Same Tradecraft, Better Evasion

“Instead of requiring every malicious listing to embed the loader directly, the threat actor is now abusing extensionPack and extensionDependencies to turn initially standalone-looking extensions into transitive delivery vehicles in later updates, allowing a benign-appearing package to begin pulling a separate GlassWorm-linked extension only after trust has already been established,” the Socket researchers wrote.

The bad actor has kept the core GlassWorm tradecraft, but improves the malware’s ability to evade detection, they wrote.

“The newer variants still use staged JavaScript execution, Russian locale/timezone geofencing, Solana transaction memos as dead drops, and in-memory follow-on code execution, but they now rotate infrastructure and loader logic more aggressively,” the Socket researchers wrote.

Finding the RAT

The first stage of the latest GlassWorm variant seen by Aikido is similar to previous ones, according to Makari. The threat actor publishes malicious packages across npm, PyPI, GitHub, and Open VSX, both creating new packages and compromising maintainer accounts to push malicious versions of legitimate projects.

The variants either use an invisible Unicode loader – a technique researchers outlined last year – or a typical obfuscated preinstall script, and both share the same Solana 2 blockchain command-and-control (C2) beacon.

“The loader polls in a 10-second loop until it finds a transaction with a non-null memo field,” he wrote. “Solana’s memo feature was designed to add annotations to transactions, but here it functions as a covert dead-drop. The memos are permanent, publicly visible on-chain, and stored on infrastructure that cannot be taken down by any single party.”

The payload used in the second stage delivers a framework used to harvest credentials, steal crypto wallets, exfiltrate cloud secrets, and profile hosts.

For the third stage, the malware downloads a phishing binary for crypto wallets and the RAT that can steal browser credentials, bypass Chrome app encryption, deploy HVNC modules for remote access, and install a malicious browser extension.

Turning to MCP Servers

Koi security researcher Lotan Sery wrote that GlassWorm has “crawled into a place that should worry every developer building with AI tools: MCP servers.”

Koi’s risk engine pointed to a new npm package that initially looked to researchers as a legitimate MCP server – proper TypeScript, real dependencies, and a valid repository link – but eventually they found the GlassWorm signature: the same decoder, invisible Unicode variation selectors, and the same technique used in previous waves.

MCP servers are used to connect AI models to external data sources, tools, and applications, and have become a worry of many security pros.

“A compromised MCP server doesn’t need to hunt for credentials,” Sery wrote, noting that five versions, 1.3.0 through 1.3.4, in a single day. “They’re handed to it. That’s the whole point.”
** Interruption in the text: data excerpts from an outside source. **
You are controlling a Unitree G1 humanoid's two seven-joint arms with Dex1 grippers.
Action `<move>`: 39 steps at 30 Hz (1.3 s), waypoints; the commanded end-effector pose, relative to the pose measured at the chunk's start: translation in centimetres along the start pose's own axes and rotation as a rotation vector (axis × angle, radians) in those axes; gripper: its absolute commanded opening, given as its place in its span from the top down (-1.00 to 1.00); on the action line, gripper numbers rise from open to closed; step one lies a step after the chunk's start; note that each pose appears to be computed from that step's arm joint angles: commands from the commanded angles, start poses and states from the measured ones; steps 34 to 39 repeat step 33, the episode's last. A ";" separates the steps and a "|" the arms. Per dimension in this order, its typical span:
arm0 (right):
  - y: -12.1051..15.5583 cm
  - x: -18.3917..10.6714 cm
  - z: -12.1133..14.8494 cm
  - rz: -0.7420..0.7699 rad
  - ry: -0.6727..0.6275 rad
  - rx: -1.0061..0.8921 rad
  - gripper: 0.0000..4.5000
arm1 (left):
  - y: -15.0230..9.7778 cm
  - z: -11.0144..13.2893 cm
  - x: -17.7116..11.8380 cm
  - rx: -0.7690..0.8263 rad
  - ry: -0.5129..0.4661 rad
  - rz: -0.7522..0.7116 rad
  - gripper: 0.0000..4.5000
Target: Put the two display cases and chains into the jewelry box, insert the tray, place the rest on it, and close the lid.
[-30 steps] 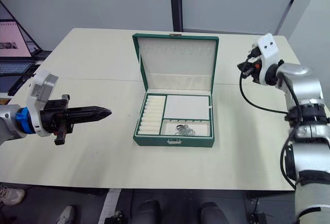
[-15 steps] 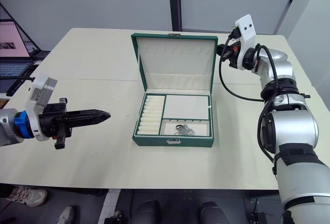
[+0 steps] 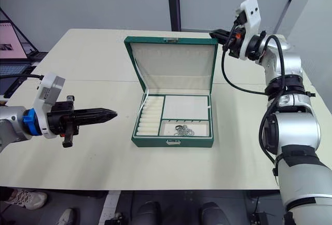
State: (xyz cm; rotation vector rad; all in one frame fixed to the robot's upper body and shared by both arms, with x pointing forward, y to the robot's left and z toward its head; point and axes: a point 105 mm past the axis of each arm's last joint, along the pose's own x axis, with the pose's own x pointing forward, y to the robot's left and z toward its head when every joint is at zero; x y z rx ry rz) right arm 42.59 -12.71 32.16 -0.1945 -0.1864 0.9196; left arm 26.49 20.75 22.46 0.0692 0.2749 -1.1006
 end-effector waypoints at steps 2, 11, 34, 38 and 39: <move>2.9 -1.5 2.8 0.039 -0.085 -0.041 1.00 | 0.5 0.9 -0.4 0.045 0.008 0.000 0.99; 10.4 -7.2 -0.3 -0.010 0.020 0.022 1.00 | 2.3 0.8 -2.3 0.010 0.049 0.081 0.99; 13.9 -19.2 -10.6 -0.259 0.430 0.239 1.00 | 4.2 -5.1 -1.0 0.155 0.113 0.272 0.99; 13.9 -19.2 -10.6 -0.259 0.430 0.239 1.00 | 4.2 -5.1 -1.0 0.155 0.113 0.272 0.99; 13.9 -19.2 -10.6 -0.259 0.430 0.239 1.00 | 4.2 -5.1 -1.0 0.155 0.113 0.272 0.99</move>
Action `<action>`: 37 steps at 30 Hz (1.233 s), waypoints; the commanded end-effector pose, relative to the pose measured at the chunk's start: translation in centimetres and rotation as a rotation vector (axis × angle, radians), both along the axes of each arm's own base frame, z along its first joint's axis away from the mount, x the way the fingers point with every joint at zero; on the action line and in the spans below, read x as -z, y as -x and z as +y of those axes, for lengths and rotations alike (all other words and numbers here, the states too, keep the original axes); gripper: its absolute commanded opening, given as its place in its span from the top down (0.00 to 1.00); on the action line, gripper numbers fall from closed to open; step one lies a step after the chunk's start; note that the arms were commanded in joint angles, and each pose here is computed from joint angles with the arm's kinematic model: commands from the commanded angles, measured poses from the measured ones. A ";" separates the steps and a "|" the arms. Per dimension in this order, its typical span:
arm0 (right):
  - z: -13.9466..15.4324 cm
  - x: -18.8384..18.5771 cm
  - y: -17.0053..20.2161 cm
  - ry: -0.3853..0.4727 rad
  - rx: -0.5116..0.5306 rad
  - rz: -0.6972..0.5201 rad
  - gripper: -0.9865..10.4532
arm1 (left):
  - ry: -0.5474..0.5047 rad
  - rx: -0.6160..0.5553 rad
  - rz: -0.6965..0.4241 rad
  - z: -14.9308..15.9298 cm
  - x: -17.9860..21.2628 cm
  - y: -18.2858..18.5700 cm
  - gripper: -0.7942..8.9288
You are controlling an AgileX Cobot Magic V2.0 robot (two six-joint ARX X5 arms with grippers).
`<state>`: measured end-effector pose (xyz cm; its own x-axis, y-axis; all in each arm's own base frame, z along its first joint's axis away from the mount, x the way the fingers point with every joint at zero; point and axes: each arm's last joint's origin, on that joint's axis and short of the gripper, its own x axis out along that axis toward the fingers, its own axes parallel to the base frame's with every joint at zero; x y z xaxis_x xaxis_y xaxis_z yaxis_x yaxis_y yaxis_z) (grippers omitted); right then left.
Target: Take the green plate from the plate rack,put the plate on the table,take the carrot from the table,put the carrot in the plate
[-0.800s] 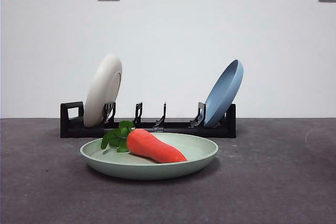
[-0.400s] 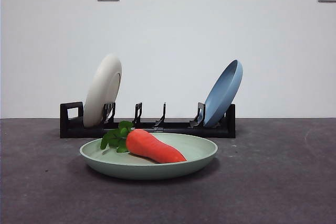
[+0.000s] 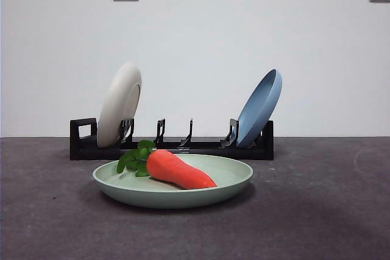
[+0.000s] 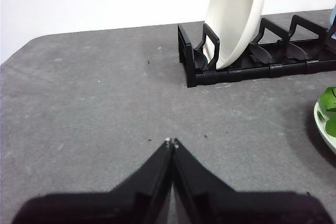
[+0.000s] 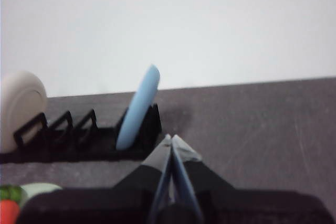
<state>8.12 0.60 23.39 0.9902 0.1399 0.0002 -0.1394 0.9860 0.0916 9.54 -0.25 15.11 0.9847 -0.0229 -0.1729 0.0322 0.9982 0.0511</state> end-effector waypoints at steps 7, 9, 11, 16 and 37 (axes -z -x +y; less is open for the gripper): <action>-0.1 6.8 -1.3 -0.038 0.019 0.108 0.91 | 0.007 0.001 0.007 0.0 0.4 -0.1 0.92; -0.1 7.8 -1.4 -0.040 0.019 0.137 0.91 | 0.007 0.002 0.007 0.0 0.4 -0.1 0.92; -0.1 8.5 -1.5 -0.043 0.019 0.167 0.91 | 0.007 0.002 0.007 0.0 0.4 -0.1 0.92; -0.1 8.6 -1.5 -0.044 0.021 0.181 0.91 | 0.007 0.002 0.007 0.0 0.4 -0.1 0.92; -0.1 8.6 -1.5 -0.059 0.022 0.181 0.91 | 0.007 0.002 0.007 0.0 0.4 -0.1 0.92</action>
Researchers found that the attacker forked the legitimate watercrawl-mcp repository to GitHub, injected the invisible payload, and published it under a new @iflow-mcp scope, a namespace created for the attack.

“This is GlassWorm’s first confirmed move into the MCP ecosystem,” she wrote. “And given how fast AI-assisted development is growing – and how much trust MCP servers are given by design – this won’t be the last.”

Malicious Open VSX Extensions

Socket researchers said that since January 31, they’ve identified at least 72 malicious extensions linked to the GlassWorm campaign, though Open VSX has since removed most of them. The malware has continued to evolve since the end of January.

That includes updating components most likely to be exposed, rotating the Solana infrastructure, adding C2 IPs, hardening the loader with heavier obfuscation, and shifting decryption material from the extension to operator-controlled HTTP response headers.

“GlassWorm is moving toward less visible, more resilient delivery: later-version manifest changes, transitive installation paths, heavier obfuscation, rotating Solana wallets and infrastructure, and threat actor-controlled decryption material,” they wrote. “Defenders should expect more extensions that look benign at publication, then become malicious through updates that add extensionPack or extensionDependencies. That model is likely to spread because it hides the real malicious component behind normal extension-management behavior.”